La plupart des festivals embauchent un programmateur, qui remplit une grille, qui court après les noms du moment. Le Maiden Voyage Festival fait les choses autrement, et c'est là toute l'histoire derrière sa septième édition à Burgess Park samedi.
Au lieu qu'une seule équipe programme quatre scènes, Maiden Voyage confie chaque scène entièrement à un collectif qui organise déjà sa propre soirée à Londres : UNFOLD, Live From Earth et HOWL WORLDWIDE gèrent chacun une scène de A à Z, avec leurs propres artistes, leur propre enchaînement, leur propre public. C'est moins une affiche que quatre soirées qui se déroulent en parallèle dans un même parc, une journée en plein air réservée aux 18 ans et plus qui balaie footwork, jungle, électro et techno, avec en têtes d'affiche SHERELLE, Helena Hauff et Yaeji, aux côtés de TYGAPAW, HAAi, Job Jobse, D. Tiffany, LSDXOXO, Confidence Man, DJ Heartstring, Jyoty et Voicedrone.
Pourquoi ce modèle d'un collectif par scène compte-t-il ?
Quiconque a déjà monté une soirée à Londres connaît la différence entre être programmé sur la soirée de quelqu'un d'autre et se voir confier une scène pour la faire vivre soi-même. Le premier cas est un créneau ; le second, de la confiance, et c'est rare à l'échelle d'un festival. La structure de Maiden Voyage signifie que le public de la scène HOWL reçoit la véritable logique de programmation de HOWL, pas la supposition d'un organisateur de festival sur ce que le public de HOWL voudrait entendre. C'est ce qui dépasse le cadre londonien : un festival qui délègue la curation à ceux qui ont déjà construit la scène dont il tire son public, plutôt que de la centraliser, tend à mieux booker et à sonner plus juste sur le terrain.

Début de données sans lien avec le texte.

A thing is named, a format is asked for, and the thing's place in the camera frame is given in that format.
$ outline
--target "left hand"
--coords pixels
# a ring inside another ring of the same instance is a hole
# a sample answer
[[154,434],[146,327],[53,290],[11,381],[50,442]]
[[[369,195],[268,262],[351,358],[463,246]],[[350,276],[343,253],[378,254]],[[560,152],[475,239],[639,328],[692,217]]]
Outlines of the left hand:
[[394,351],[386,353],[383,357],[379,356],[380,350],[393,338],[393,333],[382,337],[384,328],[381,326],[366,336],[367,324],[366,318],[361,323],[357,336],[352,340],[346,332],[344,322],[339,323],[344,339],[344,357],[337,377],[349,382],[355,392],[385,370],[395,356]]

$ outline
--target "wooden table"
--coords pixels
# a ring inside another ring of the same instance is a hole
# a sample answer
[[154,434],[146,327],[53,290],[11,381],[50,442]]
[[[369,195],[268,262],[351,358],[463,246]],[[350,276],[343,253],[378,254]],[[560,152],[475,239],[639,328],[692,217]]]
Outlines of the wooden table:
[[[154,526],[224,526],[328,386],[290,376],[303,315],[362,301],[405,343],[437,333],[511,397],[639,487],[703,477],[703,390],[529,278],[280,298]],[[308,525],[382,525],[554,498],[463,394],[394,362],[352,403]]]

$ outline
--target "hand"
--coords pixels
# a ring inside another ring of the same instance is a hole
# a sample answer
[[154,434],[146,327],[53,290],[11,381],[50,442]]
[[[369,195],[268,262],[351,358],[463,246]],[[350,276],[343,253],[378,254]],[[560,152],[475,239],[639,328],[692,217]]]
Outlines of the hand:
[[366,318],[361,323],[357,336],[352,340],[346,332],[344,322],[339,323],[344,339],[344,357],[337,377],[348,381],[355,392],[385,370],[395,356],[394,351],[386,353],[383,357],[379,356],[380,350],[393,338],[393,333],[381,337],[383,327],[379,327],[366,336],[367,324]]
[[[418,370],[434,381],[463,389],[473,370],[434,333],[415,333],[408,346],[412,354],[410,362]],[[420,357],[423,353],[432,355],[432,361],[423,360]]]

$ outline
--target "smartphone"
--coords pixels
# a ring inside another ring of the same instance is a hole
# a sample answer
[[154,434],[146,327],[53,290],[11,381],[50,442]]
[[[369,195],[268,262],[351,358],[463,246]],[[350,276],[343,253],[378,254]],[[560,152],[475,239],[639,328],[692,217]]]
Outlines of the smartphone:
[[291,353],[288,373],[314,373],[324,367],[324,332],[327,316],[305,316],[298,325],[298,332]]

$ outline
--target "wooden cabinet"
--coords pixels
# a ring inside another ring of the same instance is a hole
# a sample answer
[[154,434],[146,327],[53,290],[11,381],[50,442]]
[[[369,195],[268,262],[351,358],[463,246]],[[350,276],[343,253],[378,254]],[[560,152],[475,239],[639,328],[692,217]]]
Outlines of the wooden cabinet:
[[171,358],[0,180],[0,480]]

Que change l'anniversaire des dix ans de Pxssy Palace ?
Que Pxssy Palace prenne la scène principale n'est pas une simple programmation, c'est un jalon. Le collectif, bâti autour des nuits londoniennes queer, trans et racisées depuis 2016, fait depuis dix ans exactement ce sur quoi repose tout le format du festival : organiser des espaces selon ses propres termes plutôt que demander à être admis dans ceux des autres. Une prise de la scène principale pour un dixième anniversaire, c'est le festival qui confie sa plus grande plateforme au collectif dont la démarche a inspiré toute la journée. Pour une scène qui débat sans cesse de qui a le droit de programmer, et qui se fait programmer, ça mérite d'être souligné pour ce que c'est, pas relégué en simple ligne d'une affiche.
Quatre collectifs, un parc, aucun programmateur central qui décide de tout. C'est le principe, et c'est plus rare qu'il ne devrait l'être.
Burgess Park accueille Maiden Voyage depuis ses toutes premières éditions, et la formule a tenu bon : pas de tête d'affiche unique qui écrase tout, pas d'affiche empilée par volume de recherche. C'est un instantané de ce à quoi ressemble réellement l'underground londonien quand ceux qui le font vivre ont la place pour le faire vivre eux-mêmes.